**REQUIREMENT:**
For the data below, transcribe the part that opens with the line containing "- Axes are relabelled" and closes with the line containing "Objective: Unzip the", exactly and with no pictures.

[Start of section]

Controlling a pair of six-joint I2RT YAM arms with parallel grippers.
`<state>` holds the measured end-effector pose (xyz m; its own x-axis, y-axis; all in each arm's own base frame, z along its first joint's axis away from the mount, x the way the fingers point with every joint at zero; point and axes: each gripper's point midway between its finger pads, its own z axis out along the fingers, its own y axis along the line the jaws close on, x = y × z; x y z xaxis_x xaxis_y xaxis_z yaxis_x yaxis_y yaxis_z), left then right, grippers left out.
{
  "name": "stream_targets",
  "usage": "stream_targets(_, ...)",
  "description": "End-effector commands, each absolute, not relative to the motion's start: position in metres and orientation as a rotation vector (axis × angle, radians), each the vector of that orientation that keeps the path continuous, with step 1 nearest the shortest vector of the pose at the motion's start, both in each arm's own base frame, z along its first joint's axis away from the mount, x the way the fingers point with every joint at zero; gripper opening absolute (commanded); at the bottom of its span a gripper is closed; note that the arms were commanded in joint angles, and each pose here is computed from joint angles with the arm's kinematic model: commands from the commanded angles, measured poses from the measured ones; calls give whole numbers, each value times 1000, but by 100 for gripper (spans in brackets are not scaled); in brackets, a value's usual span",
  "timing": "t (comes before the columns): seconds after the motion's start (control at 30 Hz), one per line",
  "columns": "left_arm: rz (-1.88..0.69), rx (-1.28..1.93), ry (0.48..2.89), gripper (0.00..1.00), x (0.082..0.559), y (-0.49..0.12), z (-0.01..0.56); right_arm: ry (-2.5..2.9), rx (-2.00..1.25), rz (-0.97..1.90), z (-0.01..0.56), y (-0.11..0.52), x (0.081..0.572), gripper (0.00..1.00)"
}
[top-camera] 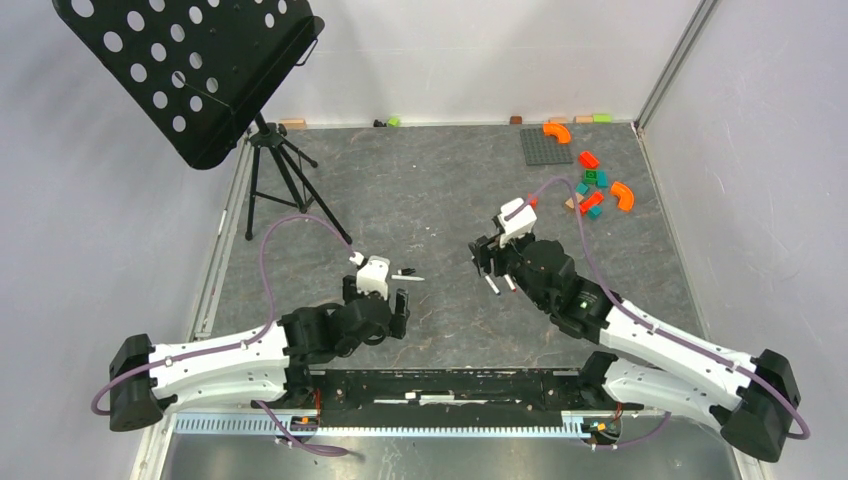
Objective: Insert the pens into the pen caps
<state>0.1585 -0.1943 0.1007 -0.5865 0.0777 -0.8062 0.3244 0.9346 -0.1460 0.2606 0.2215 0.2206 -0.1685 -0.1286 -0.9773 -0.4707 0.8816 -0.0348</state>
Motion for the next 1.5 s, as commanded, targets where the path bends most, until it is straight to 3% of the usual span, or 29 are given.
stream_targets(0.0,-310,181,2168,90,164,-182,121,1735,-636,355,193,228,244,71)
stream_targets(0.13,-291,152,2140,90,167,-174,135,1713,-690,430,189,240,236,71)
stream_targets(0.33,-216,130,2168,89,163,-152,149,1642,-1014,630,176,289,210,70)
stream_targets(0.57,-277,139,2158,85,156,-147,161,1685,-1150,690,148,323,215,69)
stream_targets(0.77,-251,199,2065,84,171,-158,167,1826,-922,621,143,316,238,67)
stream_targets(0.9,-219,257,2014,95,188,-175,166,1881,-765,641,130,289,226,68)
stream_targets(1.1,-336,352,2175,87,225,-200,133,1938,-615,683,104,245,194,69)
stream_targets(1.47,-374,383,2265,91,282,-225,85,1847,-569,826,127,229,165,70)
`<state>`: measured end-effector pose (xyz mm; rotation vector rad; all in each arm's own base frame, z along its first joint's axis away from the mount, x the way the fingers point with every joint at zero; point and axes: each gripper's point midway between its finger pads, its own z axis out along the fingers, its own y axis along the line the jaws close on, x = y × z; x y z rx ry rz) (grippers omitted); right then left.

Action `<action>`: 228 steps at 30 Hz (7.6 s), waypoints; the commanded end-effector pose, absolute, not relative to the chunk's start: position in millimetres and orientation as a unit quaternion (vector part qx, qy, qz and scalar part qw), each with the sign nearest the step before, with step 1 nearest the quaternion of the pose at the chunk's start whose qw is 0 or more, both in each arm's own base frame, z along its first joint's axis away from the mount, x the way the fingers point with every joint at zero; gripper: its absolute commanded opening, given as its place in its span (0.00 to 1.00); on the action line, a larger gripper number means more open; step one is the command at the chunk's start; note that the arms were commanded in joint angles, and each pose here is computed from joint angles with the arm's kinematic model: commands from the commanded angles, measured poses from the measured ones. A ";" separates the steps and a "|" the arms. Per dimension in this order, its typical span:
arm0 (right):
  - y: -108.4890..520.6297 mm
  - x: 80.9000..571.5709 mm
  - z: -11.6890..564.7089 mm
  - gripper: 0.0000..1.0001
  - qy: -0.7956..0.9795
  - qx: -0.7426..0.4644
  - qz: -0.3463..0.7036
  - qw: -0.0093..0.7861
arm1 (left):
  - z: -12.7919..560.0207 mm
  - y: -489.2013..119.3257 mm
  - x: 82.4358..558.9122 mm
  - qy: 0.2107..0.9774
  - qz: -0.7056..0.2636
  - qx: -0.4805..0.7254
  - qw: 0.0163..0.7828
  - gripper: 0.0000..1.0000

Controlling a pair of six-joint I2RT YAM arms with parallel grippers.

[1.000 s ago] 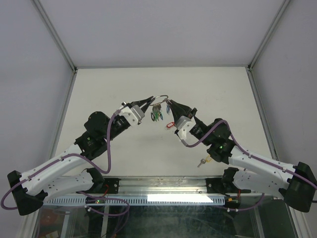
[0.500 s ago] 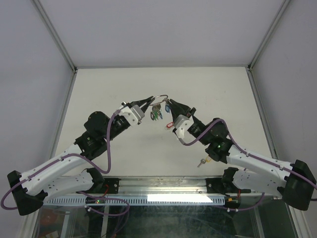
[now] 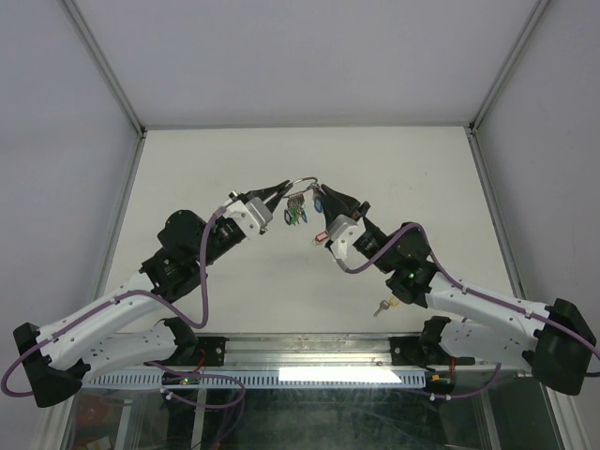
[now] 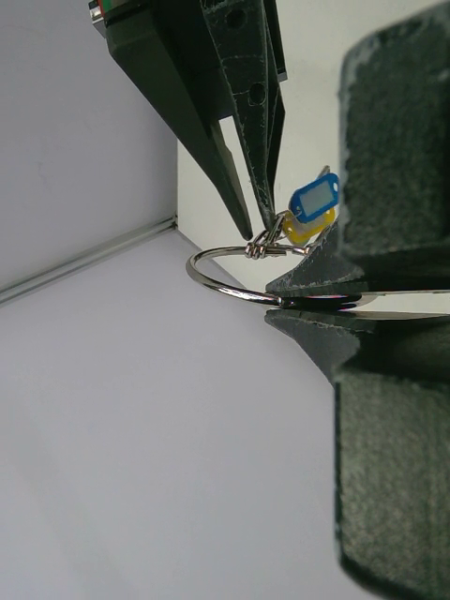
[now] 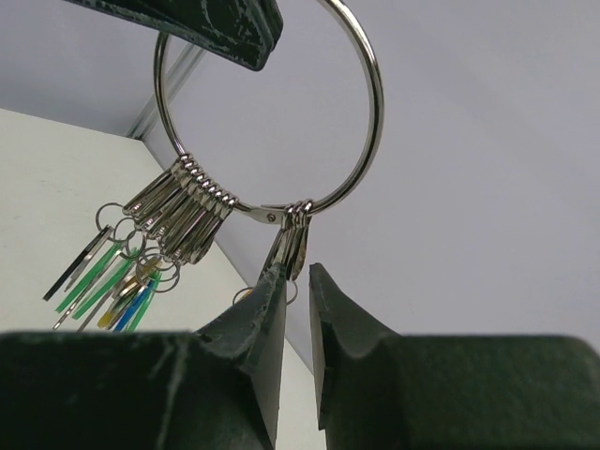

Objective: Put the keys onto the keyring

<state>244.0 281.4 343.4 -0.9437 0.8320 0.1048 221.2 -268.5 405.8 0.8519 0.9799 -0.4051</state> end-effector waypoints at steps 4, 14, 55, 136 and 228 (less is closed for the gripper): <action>276.8 240.6 388.5 0.18 0.354 -0.393 0.054 0.847 | 453.3 -258.4 212.7 0.406 -0.198 0.363 0.815 0.00; 274.0 242.6 390.1 0.15 0.356 -0.387 0.047 0.849 | 453.4 -258.9 212.1 0.405 -0.199 0.364 0.815 0.00; 275.4 241.8 391.2 0.19 0.349 -0.389 0.045 0.852 | 454.0 -264.2 212.1 0.402 -0.205 0.370 0.812 0.00; 276.7 196.7 373.0 0.37 0.447 -0.401 0.231 0.766 | 458.9 -247.5 202.3 0.392 -0.206 0.351 0.825 0.00; 298.6 241.8 359.0 0.25 0.402 -0.387 0.086 0.826 | 464.2 -251.6 199.8 0.388 -0.215 0.359 0.821 0.00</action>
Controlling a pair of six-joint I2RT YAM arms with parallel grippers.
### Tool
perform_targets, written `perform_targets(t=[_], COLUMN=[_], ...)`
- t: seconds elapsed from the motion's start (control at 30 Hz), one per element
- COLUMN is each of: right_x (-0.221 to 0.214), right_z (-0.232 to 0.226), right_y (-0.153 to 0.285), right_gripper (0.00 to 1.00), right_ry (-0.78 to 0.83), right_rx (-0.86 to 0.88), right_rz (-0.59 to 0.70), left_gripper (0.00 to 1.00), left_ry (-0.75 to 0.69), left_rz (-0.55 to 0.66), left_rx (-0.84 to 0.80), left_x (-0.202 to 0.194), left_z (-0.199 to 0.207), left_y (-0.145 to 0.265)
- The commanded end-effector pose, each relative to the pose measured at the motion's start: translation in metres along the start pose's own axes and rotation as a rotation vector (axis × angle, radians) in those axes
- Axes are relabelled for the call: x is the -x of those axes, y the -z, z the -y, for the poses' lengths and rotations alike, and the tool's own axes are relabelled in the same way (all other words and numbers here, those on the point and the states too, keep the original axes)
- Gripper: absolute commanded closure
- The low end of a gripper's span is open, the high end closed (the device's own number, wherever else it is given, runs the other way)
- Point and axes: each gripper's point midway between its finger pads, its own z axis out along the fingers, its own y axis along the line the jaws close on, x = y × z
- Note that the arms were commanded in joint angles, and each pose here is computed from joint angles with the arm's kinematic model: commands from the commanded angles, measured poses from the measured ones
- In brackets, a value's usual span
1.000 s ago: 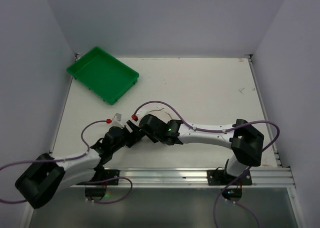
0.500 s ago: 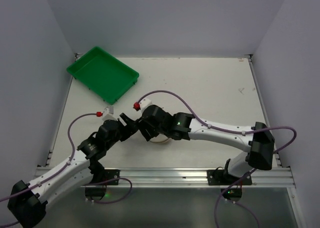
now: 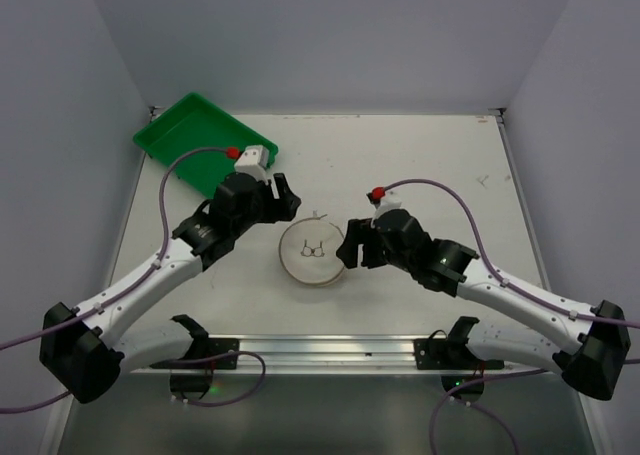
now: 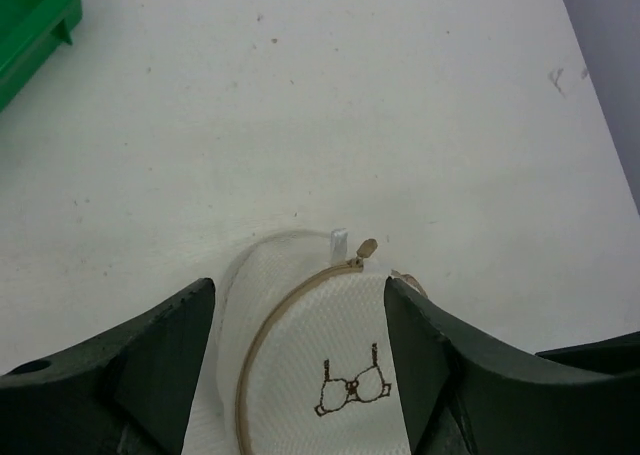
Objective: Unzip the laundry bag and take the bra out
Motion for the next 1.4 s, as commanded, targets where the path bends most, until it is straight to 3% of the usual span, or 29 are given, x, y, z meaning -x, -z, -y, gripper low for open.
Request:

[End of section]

**RESPONSE TO THE EXERCISE:**
- Axes are relabelled for the call: x is the -x of those axes, y the -z, z the -y, for the poses' lengths and rotations alike, and the tool's own axes are relabelled in the same way (all other words and numbers here, those on the point and the states too, keep the original axes)
- Gripper: absolute commanded closure
- The low end of a gripper's span is open, the high end closed (the device's own number, wherever else it is given, runs the other way)
- Point and axes: each gripper's point midway between its finger pads, its own z axis out along the fingers, its own y axis along the line the jaws close on, x = y × z
- Note that the arms were commanded in joint angles, and each pose here is computed from joint angles with the arm's kinematic model: commands from the commanded angles, measured poses from the measured ones
- In brackets, a value's usual span
1.000 s ago: 
0.500 s ago: 
now: 
now: 
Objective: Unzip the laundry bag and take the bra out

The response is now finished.